Le sexagénaire glisse d’abord quelques mots sur


Voice Radio, qu’il dirige et dont la fermeture a été
décidée voici quelques jours par le Conseil national de
la communication. Aucune raison officielle n’a été
donnée mais cette station s’est par le passé illustrée
par la diffusion de contenus jugés haineux. Cette
décision est « illégale », estime toutefois Georges
Gilbert Baongla. Pour lui, la raison de ses déboires est
cachée, et avant tout politique. « Vous pouvez
constater que, partout, on parle de la fermeture de la
radio du fils du chef de l’État.

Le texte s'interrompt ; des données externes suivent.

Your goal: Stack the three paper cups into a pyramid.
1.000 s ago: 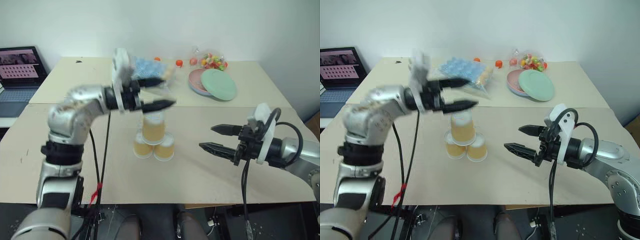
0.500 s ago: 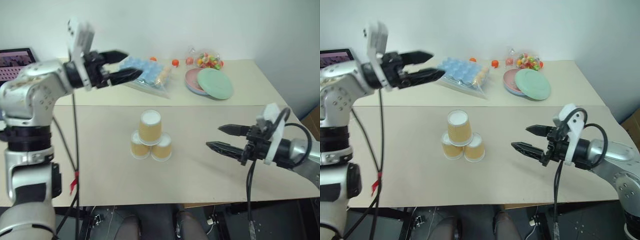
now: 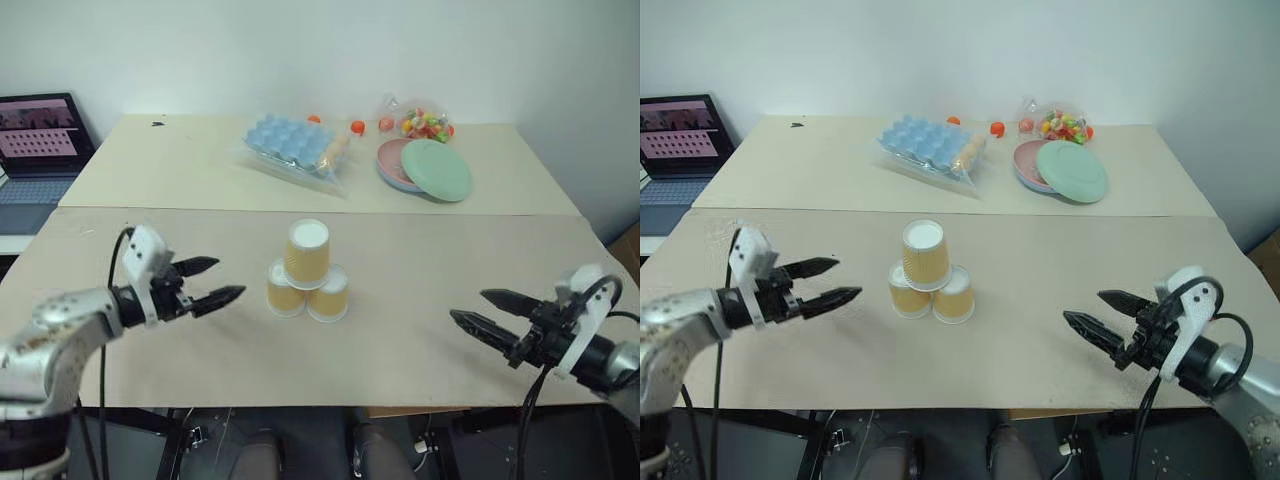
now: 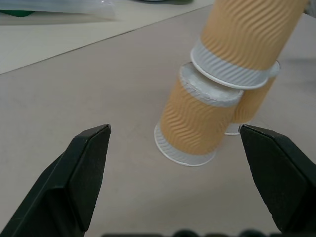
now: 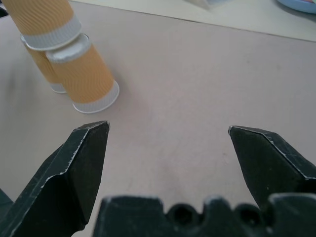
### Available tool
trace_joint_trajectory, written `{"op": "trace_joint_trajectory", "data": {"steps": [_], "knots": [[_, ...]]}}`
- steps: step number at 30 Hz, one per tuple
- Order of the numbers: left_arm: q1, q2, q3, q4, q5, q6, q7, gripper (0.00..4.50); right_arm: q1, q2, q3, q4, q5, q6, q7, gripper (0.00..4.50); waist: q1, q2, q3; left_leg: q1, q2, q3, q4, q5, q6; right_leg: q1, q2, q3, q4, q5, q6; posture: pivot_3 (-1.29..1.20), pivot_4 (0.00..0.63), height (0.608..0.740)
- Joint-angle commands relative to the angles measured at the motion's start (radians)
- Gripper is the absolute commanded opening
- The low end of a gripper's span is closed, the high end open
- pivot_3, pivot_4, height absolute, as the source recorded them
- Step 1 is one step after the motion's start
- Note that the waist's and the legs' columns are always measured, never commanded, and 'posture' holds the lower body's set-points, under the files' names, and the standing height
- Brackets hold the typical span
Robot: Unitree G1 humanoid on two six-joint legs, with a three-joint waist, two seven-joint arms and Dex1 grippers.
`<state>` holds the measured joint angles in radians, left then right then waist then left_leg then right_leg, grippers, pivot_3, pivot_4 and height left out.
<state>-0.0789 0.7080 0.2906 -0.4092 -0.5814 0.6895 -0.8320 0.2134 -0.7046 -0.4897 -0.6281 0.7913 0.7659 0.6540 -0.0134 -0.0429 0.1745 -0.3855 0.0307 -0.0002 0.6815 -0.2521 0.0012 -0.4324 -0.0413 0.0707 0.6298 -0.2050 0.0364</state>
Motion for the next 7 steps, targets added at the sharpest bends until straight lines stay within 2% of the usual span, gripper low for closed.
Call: {"op": "trace_joint_trajectory", "data": {"steps": [1, 4, 7], "knots": [[0.003, -0.079, -0.075, -0.049, 0.078, -0.114, 0.088, 4.44, -0.002, 0.020, 0.082, -0.071, -0.081, -0.072, -0.041, 4.50, 0.000, 0.001, 0.000, 0.002, 0.000, 0.000, 0.000, 0.000, 0.000, 0.003, 0.000, 0.000, 0.000, 0.000, 0.000, 0.00, 0.150, 0.736], [0.009, -0.106, -0.118, -0.043, 0.118, -0.171, 0.096, 4.44, -0.014, 0.032, 0.118, -0.091, -0.094, -0.075, -0.065, 4.50, -0.001, 0.001, 0.000, 0.008, 0.000, 0.000, 0.000, 0.000, 0.000, 0.008, 0.001, 0.000, -0.001, -0.001, -0.003, 0.00, 0.150, 0.736], [0.013, -0.085, -0.120, -0.035, 0.107, -0.163, 0.073, 4.44, -0.024, 0.033, 0.119, -0.096, -0.088, -0.069, -0.076, 4.50, -0.004, 0.001, 0.000, 0.009, 0.001, 0.000, 0.000, 0.000, 0.000, 0.008, 0.002, 0.000, -0.001, -0.002, -0.003, 0.00, 0.150, 0.736]]}}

C’est Paul Biya qui est
visé, pas moi. »

PAUL BIYA N’A JAMAIS DIT


LE CONTRAIRE
Mais qui est véritablement ce Georges Gilbert
Baongla, qui se présente fièrement et depuis des
années comme l’enfant biologique de Paul Biya ? Pour
lui, sa filiation ne fait pas débat et il existe bien des
témoins, vivants comme morts, les premiers étant en
mesure de confirmer qu’il est le fils du président.
« D’ailleurs, lui-même [Paul Biya, NDLR] n’a jamais
dit le contraire », argumente-t-il. La présidence, elle,
est restée murée dans son silence et n’a jamais
démenti ces allégations, laissant persister le doute au
sein de l’opinion publique.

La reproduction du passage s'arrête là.